Enumerate the current hardware architecture with HIP or OpenCL.

#include "hip/HipHardware.hpp"
auto hardware = hip::GetCurrentDevice();

// Alternatively, in OpenCL
// #include "ocl/OclHardware.hpp"
// auto hardware = ocl::GetCurrentDevice();

ASSERT_NE(hardware, nullptr);

Defining the Problem

A domain expert in the problem of interest can define its properties using the Tensile API:

#include "Tensile/ContractionProblem.hpp"

auto problem = ContractionProblem::GEMM(...);

Initialize Resources and Data

Domain expert would need to allocate and initialize their host and device memory.

using TypedInputs = TypedContractionInputs<AType, BType, CType, DType, AlphaType, BetaType> 

TypedInputs hostData;
TypedInputs deviceInputs;

// Initialize host data and init values
hostData.a = new AType[aSize];
foreach(a = hostData.a, aSize)
{
    a = ...
}

// Initialize device allocations and data
HIP_CHECK_EXC(hipMalloc(deviceInputs.a, aSize));

// Alternatively, in OpenCL
// cl::Buffer devA = {cl::Context::getDefault(), CL_MEM_READ_WRITE, aSize};
// deviceInputs.a = static_cast<AType*>(devA());

...

// Copy data to GPU, if necessary
HIP_CHECK_EXC(
        hipMemcpy(deviceInputs.a, hostData.a, aSize, hipMemcpyHostToDevice));

// Alternatively, in OpenCL
// cl::CommandQueue::getDefault().enqueueWriteBuffer(devA, CL_TRUE, 0, aSize, hostData.a);

...

Solve the Problem

The domain expert would then use the objects already attained from the API to solve the problem and launch the kernels. library->findBestSolution evaluates the Master Solution Library predicate tree to find the optimal solution for the problem. The solution then provides the kernel meta-data as KernelInvocation objects. Each one represents a single kernel. The adapter then finds the kernel code inside the loaded hip module with via hipModuleGetFunction().

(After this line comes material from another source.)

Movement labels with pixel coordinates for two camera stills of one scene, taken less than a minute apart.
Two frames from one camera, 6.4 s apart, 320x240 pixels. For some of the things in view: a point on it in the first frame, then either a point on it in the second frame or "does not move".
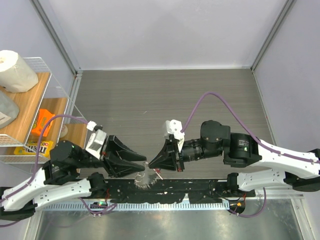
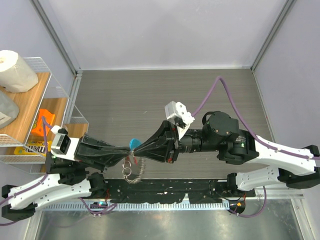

Finally, the kernel is invoked by the adapter via hipExtModuleLaunchKernel().

// Use the master solution library to find the best solution to the problem
auto solution = library->findBestSolution(problem, hardware*);

// Build the input parameters to pass to the kernel
std::vector<KernelInvocation> result = solution->solve(problem, inputs_d, *hardware);

// Launch the kernels
adapter->launchKernels(result);

// Copy the data back to host from GPU
HIP_CHECK_EXC(
        hipMemcpy(hostData.a, deviceInputs.a, aSize, hipMemcpyDeviceToHost));

// Alternatively, in OpenCL
// cl::CommandQueue::getDefault().enqueueReadBuffer(devA, CL_TRUE, 0, aSize, hostData.a);

...
// Release memory
delete[] hostData.a;
hipFree(deviceInputs.a);

// Alternatively, in OpenCL C++ RAII destructor will clean up
...

Conclusion

This page has in a nutshell described the context surrounding TensileCreateLibrary and it's role in benchmarking, generating kernel libraries and solution libraries, and how they are consumed by a client application using the Tensile API. Code snippets in this document should serve as pseudo code only as the API may change or evolve. It nevertheless serves as an overview of potential usage. Specific examples of this process can be seen in more complex projects such as HostLibraryTests/RunGEMMKernel_test.cpp among others.